Seria tão mais fácil reconhecer que a razão estava certa e pagar a porcaria da multa. Mas isso seria reconhecer que tínhamos estado errados o tempo todo. Não, a razão está do nosso lado. É preciso que a razão fardada se habitue a que as pessoas reclamem. É preciso que a razão se habitue a tratar as pessoas com dignidade.
Desistimos da razão. Telefonamos às pessoas certas, que aparecem na altura em que a razão se vangloriava de estar cheia de razão e ajeitava as mangas da farda. Afinal, há razões mais fortes. O pedido vai ser analisado. Vamos ver o que se faz. Sorrimos e despedimo-nos. Acabamos sem razão nenhuma, mas de consciência tranquila!
HAHAHA! Não posso crer! Logo hoje que tive um encontro bastante “educativo” com uma “razão fardada” 😛 Coincidência demais ler este post. O certo é que, a menos que tenha realmente cometido uma infracção – e, nesse caso, prefiro pagar a multa ou tentar safar-me com ar de Anjinho, de mim não conseguem gasosa, suem por onde suarem para manter a postura de “agente representante da lei”, que deve ser venerado, e em cujas mãos está o nosso destino para o resto daquele dia.
É uma comédia que cada vez me faz rir menos…
Abraço***
boa tarde patriota obrigado pelo mail mas ja agora quanto é que se da de normal ao seija cada gasosa quanto è que custa ,a quem diga que nos os tugas è que os abituamos a esse suborno tenho amigos italianos é assim mesmo que se faz o dinheiro è que compra tudo (se la mafia mongole hehe)

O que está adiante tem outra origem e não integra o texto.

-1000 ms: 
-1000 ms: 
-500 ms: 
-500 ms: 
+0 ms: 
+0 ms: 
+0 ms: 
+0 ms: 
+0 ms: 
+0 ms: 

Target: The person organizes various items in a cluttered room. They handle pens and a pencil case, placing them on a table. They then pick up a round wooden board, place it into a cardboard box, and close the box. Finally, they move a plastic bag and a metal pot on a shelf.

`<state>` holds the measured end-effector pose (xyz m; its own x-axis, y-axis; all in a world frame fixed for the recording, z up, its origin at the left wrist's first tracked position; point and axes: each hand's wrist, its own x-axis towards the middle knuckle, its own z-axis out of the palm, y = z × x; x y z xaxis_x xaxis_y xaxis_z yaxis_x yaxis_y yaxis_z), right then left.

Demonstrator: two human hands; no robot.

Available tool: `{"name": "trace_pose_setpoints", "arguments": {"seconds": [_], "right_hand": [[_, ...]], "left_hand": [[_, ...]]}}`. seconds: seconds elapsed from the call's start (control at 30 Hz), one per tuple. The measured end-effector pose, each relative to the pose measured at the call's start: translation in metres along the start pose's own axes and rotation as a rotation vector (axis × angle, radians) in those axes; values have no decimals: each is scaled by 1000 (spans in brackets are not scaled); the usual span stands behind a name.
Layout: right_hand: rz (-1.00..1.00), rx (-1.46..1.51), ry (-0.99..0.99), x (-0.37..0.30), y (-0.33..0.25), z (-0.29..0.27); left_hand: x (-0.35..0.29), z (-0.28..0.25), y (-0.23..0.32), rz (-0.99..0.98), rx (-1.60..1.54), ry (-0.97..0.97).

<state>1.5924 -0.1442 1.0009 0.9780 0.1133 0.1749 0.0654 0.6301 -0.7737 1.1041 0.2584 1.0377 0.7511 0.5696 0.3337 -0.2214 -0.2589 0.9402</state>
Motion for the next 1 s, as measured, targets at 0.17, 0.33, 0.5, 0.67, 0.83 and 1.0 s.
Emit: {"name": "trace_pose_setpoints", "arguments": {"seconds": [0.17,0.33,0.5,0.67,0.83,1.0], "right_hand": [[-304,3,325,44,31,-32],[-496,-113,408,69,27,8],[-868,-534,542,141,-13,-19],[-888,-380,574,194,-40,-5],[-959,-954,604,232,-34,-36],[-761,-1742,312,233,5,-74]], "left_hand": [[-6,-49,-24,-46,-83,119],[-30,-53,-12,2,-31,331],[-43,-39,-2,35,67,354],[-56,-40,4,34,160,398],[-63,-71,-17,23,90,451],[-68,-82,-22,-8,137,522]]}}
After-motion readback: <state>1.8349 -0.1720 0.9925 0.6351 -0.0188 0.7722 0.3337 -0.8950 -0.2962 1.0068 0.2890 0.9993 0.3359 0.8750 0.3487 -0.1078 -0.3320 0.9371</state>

A gasosa varia desde os miseráveis 200 Kz aos corriqueiros 500 Kz para os polícias de giro. Para os do trânsito, com uma razão mais bonita, ou melhor, farda mais bonita, menos de 2000 Kz é quase insulto e 100 USD não são de desdenhar.
Na semana passada fui à Reitoria da UAN, sem nem me aperceber que tinha deixado cair uma leve capinha com alguns papéis, ao sair do carro. Quando regressei, devolveram-ma e eu, toda sorridente, agradeci a simpatia. “Cumé Dona, nem uma gasosa?”.. “Gasosa?!? Mas que é feito da simpatia, da solidariedade e da inter-ajuda?”. A Gasosa é o dado adquirido! Os valores básicos de convivência numa sociedade.. são os “dados perdidos”. Mas é levar com calma e com um sorriso no rosto 😛 aos poucos.. muda!
Ainda eu acredito na mudança..Devo estar louca..Esses hábitos estão tão enraizados que vai ser preciso muita carga pra evoluirem!
Em Portugal, também há cada vez mais gasosas.
A diferença é que os “agentes da autoridade” são mais honestos, pois o Estado já rouba o suficiente por eles.
Paga-se, não ao agente, mas ao Estado.
Multas, Coimas, Taxas, Emolumentos, Impressos, Alvarás, Certidões, …. a lista não tem fim.
Vivemos num país onde o roubo é oficial e permanente.
Tenho vindo a deambular pelas historias que escreves no blog “afrograma- isento de porte….” que sem duvida retratam de forma cómica mas realista do dia-a-dia de todos os dias de cada dia deste chamado país Angola. Este texto achei o máximo, é mesmo isto que aconteçe…que realismo…vou ler mais uns!